Your task: Which lines have the string "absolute"? Copy all of them from the entries below.

Listed entries:
------------------------------------------------------------

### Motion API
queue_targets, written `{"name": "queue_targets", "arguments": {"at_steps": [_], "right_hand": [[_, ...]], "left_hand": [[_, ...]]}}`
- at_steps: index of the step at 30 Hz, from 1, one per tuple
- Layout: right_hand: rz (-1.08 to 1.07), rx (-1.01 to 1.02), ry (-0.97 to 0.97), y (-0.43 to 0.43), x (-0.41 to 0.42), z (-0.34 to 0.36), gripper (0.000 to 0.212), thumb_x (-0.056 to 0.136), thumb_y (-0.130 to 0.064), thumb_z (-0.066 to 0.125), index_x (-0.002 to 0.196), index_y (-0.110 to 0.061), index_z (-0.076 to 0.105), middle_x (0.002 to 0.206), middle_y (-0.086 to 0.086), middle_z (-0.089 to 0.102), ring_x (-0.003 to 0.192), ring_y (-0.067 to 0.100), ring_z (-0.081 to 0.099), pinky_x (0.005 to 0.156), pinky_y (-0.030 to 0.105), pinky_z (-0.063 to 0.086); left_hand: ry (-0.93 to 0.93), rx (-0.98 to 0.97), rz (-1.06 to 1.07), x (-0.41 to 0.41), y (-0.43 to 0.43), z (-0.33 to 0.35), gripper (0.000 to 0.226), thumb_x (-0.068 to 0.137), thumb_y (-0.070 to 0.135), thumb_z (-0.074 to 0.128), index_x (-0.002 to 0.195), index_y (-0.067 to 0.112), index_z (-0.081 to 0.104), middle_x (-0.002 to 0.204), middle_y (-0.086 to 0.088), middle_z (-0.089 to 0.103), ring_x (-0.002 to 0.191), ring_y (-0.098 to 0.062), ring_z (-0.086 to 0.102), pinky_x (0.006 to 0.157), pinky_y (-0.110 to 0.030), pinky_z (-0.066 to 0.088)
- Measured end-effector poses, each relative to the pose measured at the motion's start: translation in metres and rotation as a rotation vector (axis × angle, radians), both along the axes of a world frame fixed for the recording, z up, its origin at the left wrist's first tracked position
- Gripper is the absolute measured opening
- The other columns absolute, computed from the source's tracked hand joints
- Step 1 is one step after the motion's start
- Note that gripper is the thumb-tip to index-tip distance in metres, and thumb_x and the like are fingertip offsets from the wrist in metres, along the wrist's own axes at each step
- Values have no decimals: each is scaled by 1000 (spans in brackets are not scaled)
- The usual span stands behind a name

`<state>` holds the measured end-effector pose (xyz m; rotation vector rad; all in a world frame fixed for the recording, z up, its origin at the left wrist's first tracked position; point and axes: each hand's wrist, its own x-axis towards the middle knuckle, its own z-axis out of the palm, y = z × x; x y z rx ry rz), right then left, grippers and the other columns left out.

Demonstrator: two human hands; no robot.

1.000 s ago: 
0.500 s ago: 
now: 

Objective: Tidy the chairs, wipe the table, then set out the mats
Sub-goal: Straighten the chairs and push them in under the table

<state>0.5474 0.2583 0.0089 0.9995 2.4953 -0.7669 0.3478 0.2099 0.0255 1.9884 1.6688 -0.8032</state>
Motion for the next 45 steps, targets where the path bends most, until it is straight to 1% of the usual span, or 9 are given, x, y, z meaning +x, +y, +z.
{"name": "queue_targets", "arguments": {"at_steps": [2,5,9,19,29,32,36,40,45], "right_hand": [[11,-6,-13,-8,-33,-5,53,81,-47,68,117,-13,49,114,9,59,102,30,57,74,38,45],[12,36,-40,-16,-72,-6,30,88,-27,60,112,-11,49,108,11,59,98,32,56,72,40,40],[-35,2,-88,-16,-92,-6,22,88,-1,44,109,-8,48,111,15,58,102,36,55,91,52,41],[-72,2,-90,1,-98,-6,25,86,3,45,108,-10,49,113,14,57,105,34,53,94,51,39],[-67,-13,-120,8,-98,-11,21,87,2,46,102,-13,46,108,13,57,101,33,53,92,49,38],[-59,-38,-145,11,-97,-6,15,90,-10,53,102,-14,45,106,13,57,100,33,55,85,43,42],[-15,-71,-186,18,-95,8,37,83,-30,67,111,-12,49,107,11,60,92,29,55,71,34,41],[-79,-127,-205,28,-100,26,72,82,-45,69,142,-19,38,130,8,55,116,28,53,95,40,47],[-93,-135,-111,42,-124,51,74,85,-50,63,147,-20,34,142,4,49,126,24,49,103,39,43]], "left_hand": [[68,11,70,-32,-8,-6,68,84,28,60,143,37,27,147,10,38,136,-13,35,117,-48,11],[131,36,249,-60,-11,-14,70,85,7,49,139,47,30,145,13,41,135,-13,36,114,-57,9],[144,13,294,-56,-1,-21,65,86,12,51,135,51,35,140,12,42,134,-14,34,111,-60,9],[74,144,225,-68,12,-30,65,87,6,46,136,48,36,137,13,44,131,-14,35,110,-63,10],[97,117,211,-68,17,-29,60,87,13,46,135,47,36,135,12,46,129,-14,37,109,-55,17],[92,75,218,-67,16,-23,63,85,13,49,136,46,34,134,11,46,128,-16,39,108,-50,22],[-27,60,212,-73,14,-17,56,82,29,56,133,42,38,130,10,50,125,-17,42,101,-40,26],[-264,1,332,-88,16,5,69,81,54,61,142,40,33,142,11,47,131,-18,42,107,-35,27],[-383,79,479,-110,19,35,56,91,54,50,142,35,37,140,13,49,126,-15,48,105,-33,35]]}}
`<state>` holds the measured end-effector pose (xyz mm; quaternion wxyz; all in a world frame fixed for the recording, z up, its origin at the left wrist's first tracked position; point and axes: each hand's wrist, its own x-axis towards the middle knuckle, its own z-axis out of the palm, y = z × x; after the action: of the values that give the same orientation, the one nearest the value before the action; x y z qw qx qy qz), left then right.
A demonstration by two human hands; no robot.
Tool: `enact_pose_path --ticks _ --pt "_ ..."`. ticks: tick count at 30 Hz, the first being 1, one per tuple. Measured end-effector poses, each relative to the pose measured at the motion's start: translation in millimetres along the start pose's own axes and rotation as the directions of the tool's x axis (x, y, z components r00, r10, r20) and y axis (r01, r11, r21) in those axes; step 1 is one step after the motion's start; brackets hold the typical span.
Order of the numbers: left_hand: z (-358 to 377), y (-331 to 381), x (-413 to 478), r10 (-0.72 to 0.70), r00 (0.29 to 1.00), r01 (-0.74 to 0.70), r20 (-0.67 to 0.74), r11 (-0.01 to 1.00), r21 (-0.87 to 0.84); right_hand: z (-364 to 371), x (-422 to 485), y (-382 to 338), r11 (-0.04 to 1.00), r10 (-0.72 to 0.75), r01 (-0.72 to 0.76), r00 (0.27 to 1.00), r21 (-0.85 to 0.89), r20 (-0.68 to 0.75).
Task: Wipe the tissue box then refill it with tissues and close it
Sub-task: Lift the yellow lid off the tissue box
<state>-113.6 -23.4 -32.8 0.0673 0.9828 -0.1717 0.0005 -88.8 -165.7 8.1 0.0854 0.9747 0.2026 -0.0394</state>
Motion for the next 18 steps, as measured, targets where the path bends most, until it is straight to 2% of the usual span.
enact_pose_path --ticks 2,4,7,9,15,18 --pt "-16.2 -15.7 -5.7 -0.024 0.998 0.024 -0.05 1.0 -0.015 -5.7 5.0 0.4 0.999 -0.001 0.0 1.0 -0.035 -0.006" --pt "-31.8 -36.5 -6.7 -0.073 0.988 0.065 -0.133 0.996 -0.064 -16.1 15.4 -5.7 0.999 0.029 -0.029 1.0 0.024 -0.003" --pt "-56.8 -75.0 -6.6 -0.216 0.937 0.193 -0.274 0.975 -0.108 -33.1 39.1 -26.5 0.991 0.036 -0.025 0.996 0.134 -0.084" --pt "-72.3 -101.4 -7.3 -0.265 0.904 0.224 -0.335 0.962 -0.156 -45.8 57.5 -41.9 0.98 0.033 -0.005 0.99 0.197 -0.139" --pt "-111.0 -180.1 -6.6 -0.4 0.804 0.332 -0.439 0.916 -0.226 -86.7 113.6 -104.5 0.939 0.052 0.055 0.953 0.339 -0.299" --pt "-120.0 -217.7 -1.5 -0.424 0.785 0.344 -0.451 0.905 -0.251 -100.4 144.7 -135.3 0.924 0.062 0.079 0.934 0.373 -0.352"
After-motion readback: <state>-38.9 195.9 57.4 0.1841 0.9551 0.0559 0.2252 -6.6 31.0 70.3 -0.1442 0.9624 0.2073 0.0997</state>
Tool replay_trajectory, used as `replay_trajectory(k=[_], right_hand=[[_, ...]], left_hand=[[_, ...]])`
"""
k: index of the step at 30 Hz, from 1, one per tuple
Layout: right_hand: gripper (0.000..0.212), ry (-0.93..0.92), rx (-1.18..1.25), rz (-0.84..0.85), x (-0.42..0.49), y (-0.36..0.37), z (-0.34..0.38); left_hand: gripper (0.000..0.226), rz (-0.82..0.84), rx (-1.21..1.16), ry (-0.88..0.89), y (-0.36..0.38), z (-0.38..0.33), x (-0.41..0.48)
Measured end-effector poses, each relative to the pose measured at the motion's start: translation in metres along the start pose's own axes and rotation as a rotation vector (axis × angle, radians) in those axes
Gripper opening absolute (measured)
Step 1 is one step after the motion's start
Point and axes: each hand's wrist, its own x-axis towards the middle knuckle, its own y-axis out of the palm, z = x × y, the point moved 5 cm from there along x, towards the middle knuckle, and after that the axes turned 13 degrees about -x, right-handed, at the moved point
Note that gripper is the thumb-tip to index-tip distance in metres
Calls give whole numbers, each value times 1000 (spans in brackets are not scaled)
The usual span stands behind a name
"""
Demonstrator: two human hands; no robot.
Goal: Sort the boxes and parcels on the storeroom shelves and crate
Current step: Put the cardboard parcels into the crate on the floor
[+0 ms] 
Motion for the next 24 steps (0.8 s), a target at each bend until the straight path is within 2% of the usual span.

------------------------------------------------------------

Solution to this task:
- Gripper is the absolute measured opening
- The other columns absolute, computed from the source's tracked hand joints
Gripper opening absolute (measured)

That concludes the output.